■ Task statement ■
Below are some records. Print exactly the lines between the one holding "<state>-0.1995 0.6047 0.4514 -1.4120" and the one holding "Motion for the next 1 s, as", inclusive, and nothing else.

■ Data extracts ■
****************

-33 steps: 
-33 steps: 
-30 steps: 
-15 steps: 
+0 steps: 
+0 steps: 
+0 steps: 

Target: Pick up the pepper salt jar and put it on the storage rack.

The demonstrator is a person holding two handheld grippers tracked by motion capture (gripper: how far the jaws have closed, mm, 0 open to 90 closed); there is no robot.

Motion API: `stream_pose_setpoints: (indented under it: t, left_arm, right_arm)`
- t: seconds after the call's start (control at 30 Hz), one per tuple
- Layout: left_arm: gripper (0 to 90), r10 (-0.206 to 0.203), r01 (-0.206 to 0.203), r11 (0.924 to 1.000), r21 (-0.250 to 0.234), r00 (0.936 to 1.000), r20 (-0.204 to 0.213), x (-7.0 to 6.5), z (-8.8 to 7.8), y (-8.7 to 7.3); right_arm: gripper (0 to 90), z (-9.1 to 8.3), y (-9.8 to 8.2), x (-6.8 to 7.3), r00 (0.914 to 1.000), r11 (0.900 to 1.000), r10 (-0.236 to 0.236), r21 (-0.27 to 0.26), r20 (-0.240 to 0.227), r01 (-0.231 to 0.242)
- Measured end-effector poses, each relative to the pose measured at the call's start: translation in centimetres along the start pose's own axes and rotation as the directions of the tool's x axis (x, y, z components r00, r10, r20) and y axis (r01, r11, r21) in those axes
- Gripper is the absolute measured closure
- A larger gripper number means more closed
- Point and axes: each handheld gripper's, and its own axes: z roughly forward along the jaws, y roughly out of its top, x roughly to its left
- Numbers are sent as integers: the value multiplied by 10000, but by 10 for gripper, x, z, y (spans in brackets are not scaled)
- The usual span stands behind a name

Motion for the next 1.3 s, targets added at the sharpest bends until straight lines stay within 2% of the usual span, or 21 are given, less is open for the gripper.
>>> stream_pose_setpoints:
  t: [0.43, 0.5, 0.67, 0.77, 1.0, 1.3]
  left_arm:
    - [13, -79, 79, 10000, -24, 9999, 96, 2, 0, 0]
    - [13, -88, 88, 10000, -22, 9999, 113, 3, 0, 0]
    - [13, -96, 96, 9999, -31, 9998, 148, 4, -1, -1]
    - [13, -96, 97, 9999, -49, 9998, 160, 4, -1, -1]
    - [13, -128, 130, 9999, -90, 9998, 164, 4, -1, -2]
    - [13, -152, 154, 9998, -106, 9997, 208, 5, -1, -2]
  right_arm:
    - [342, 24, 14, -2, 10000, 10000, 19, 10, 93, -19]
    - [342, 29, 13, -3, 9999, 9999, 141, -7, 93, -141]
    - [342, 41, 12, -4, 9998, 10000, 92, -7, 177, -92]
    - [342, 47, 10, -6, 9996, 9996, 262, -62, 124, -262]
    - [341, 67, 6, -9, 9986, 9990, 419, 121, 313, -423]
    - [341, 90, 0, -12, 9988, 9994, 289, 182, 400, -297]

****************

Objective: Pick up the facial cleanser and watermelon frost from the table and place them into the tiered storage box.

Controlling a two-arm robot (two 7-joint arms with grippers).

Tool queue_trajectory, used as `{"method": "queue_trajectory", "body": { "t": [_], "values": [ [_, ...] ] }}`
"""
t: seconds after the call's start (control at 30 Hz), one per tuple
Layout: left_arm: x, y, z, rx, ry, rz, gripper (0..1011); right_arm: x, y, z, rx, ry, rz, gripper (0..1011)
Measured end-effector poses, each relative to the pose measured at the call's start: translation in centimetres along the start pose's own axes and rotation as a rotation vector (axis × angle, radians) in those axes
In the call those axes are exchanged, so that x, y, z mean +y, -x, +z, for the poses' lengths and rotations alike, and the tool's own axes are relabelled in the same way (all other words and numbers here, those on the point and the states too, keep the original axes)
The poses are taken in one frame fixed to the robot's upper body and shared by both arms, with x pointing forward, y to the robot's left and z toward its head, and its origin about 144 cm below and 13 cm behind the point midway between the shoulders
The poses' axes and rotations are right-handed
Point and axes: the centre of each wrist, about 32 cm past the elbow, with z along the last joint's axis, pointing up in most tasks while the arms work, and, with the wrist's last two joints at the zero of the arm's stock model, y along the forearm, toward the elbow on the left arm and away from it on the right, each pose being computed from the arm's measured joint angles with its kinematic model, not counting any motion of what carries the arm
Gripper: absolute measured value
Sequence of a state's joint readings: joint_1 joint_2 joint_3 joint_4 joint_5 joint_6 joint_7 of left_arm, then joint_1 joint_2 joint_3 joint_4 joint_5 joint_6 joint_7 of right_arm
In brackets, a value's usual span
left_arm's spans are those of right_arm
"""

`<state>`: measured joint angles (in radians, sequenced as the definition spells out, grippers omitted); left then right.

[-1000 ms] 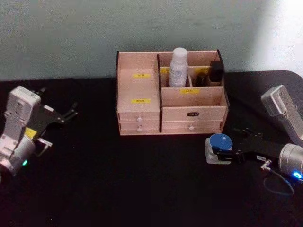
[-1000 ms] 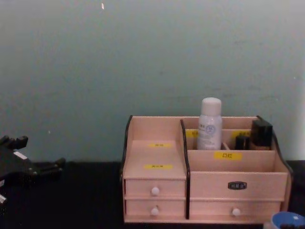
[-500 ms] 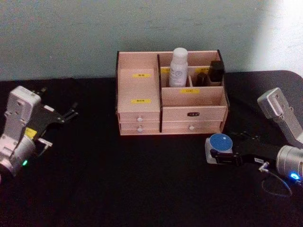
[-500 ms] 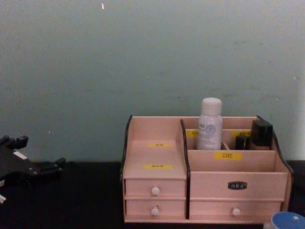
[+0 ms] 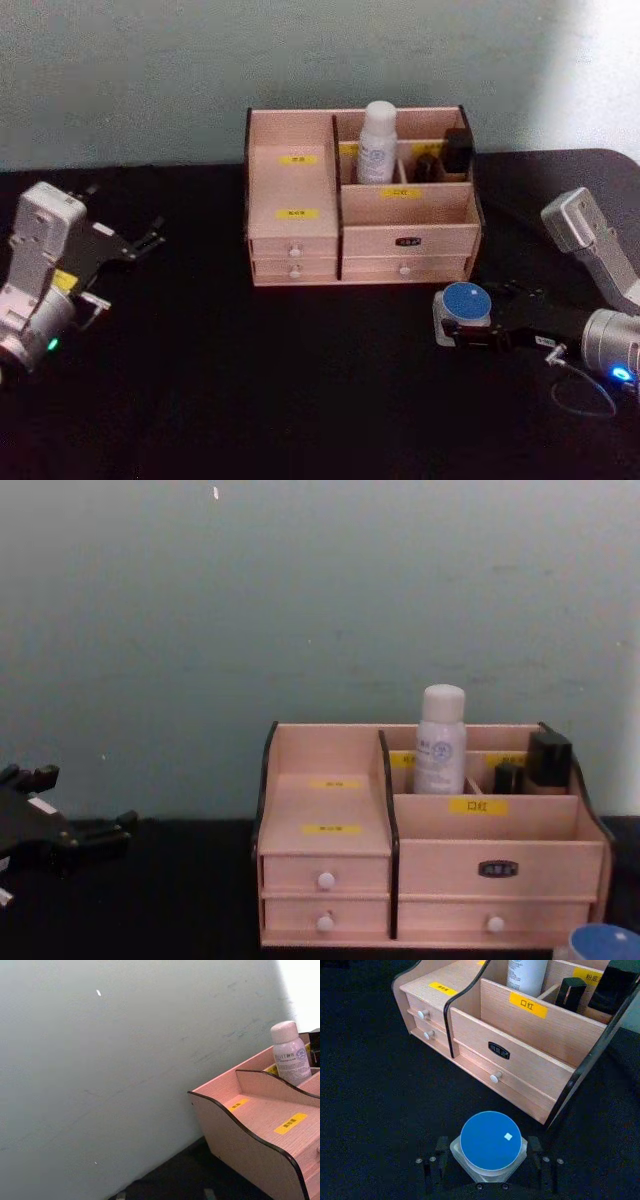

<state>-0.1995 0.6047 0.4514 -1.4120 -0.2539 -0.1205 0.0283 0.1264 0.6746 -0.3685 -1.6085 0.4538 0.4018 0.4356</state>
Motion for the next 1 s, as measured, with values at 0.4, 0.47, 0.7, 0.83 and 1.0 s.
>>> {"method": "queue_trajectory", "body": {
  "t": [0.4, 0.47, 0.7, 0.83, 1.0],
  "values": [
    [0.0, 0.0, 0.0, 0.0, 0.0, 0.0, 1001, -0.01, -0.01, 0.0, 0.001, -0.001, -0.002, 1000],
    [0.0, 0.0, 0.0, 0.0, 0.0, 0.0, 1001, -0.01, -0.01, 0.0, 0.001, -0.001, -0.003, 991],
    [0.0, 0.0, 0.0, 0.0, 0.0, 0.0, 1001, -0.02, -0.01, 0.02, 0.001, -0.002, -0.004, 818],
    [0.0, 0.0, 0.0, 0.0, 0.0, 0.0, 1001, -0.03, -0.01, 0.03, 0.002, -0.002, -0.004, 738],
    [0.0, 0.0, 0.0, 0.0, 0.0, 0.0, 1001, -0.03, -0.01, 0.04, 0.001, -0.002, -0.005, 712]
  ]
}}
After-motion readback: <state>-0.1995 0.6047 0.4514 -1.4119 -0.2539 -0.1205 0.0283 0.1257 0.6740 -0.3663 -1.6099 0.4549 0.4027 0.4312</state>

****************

■ Answer to this exercise ■
<state>-0.1995 0.6047 0.4514 -1.4120 -0.2539 -0.1205 0.0283 0.1264 0.6746 -0.3685 -1.6085 0.4538 0.4018 0.4356</state>
Motion for the next 1 s, as measured, with values at 0.4, 0.47, 0.7, 0.83 and 1.0 s.

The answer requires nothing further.